Im Erdbebeningenieurwesen ist der Verhaltensbeiwert ein wichtiger Parameter für die Bestimmung der Einwirkung auf ein Tragwerk. Bei der Bemessung nach dem dissipativen Tragwerksverhalten sind im Holzrahmenbau hohe Überfestigkeitsfaktoren anzusetzen. Deshalb werden grosse Reserven in der Bemessung erwartet und es stellt sich die Frage, ob bei der Bemessung nach dem nicht dissipativen Tragwerksverhalten der Verhaltensbeiwert erhöht werden könnte.
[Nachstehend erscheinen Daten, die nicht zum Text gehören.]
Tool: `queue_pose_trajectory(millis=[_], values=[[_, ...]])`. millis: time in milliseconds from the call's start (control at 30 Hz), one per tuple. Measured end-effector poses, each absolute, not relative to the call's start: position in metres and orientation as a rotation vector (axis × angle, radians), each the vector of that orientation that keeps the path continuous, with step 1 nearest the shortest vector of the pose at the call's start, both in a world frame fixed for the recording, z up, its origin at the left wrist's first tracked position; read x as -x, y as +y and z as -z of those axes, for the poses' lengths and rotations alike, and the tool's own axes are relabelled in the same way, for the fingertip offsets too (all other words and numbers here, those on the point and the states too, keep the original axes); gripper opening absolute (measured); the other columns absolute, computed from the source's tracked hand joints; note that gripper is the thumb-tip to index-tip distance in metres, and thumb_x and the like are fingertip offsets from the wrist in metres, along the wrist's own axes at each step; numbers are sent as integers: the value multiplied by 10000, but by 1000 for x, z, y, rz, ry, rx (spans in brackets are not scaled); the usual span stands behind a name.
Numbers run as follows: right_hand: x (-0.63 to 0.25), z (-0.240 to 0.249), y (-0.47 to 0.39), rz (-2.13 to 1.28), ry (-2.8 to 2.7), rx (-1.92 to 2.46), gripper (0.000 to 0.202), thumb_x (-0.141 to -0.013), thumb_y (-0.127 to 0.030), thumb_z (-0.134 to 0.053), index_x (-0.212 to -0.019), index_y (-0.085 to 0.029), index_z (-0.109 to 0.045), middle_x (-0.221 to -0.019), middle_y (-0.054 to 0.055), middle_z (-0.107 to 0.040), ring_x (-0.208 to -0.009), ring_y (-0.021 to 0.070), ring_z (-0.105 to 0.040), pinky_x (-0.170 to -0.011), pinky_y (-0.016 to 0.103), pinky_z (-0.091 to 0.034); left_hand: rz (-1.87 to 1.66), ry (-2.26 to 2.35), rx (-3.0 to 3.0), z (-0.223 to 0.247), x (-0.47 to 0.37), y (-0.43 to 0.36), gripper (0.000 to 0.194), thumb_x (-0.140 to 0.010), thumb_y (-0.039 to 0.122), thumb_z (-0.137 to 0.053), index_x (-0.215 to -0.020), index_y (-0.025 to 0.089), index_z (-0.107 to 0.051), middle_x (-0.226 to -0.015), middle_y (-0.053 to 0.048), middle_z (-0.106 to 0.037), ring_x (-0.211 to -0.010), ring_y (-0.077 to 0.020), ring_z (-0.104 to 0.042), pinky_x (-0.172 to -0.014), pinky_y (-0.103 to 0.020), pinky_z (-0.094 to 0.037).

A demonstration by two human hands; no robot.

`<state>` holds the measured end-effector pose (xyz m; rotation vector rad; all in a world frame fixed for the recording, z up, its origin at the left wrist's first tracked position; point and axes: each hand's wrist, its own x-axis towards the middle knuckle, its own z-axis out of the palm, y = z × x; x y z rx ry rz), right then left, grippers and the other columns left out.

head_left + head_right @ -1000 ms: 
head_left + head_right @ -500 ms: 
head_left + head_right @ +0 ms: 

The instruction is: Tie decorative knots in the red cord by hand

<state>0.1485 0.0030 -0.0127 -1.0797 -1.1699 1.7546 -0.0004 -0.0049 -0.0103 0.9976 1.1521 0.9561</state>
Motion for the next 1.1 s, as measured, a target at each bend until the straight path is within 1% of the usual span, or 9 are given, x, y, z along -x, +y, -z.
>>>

Der Verhaltensbeiwert wird bestimmt durch den Abgleich zwischen kraftbasierter und verformungsbasierter Bemessung. Für die Berechnung der Pushover-Kurven wird eine analytische Berechnungsmethode an experimentellen Untersuchungen aus der Literatur validiert. In dieser Arbeit wird der Einfluss unterschiedlicher Modelleingabegrössen und Parameter der Bemessung auf den Verhaltensbeiwert mit Hilfe numerischer Untersuchungen ermittelt. Dies sind unter anderem der angesetzte Überfestigkeitsfaktor, die Anzahl Geschosse, die Anzahl redundanter Wandscheiben, sowie der angesetzte plastische Verformungsanteil. Die Untersuchungen basieren auf dem Entwurf der zweiten Generation des Eurocodes.
Für die Bemessung nach dem nicht dissipativen Tragwerksverhalten wurde ein Verhaltensbeiwert zwischen 1,6 und 1,9 ermittelt. In der Bemessung nach dem dissipativen Tragwerksverhalten in der Duktilitätsklasse 3 wurde bei einem Geschoss ein Verhaltensbeiwert zwischen 3,3 und 4,1 erreicht. Mit zunehmender Anzahl Geschossen sinkt der Verhaltensbeiwert. Bei fünf Geschossen ergibt sich eine Reduktion um mehr als 30% gegenüber einem Geschoss. Bei 10 redundanten Holzrahmenbauwandscheiben steigt der Verhaltensbeiwert um 10%. Der ansetzbare plastische Verformungsanteil hat einen grossen Einfluss auf die Ermittlung des Verhaltensbeiwertes.
Im aktuellen Entwurf zum Eurocode besteht Überarbeitungsbedarf, da zwischen der kraftbasierte und der verformungsbasierten Bemessung Diskrepanzen bestehen. Daher muss in Zukunft der ansetzbare plastische Verformungsanteil für alle Tragwerkstypen im Holzbau individuell bestimmt und der Verhaltensbeiwert erneut berechnet werden. Die Untersuchungen im Rahmen dieser Arbeit zeigen, dass aus einem hohen Überfestigkeitsfaktor nicht auf einen hohen Verhaltensbeiwert in der Bemessung nach dem nicht dissipativen Tragwerksverhalten geschlossen werden kann. Die Bemessung nach dem dissipativen Tragwerksverhalten von Tragwerkstypen, welche aufgrund der Schubkraft und nicht dem daraus resultierenden Moment fliessen, ist nur möglich, wenn der Widerstand an die Einwirkung stockwerksweise angepasst wird. Anderenfalls muss der Verhaltensbeiwert reduziert werden.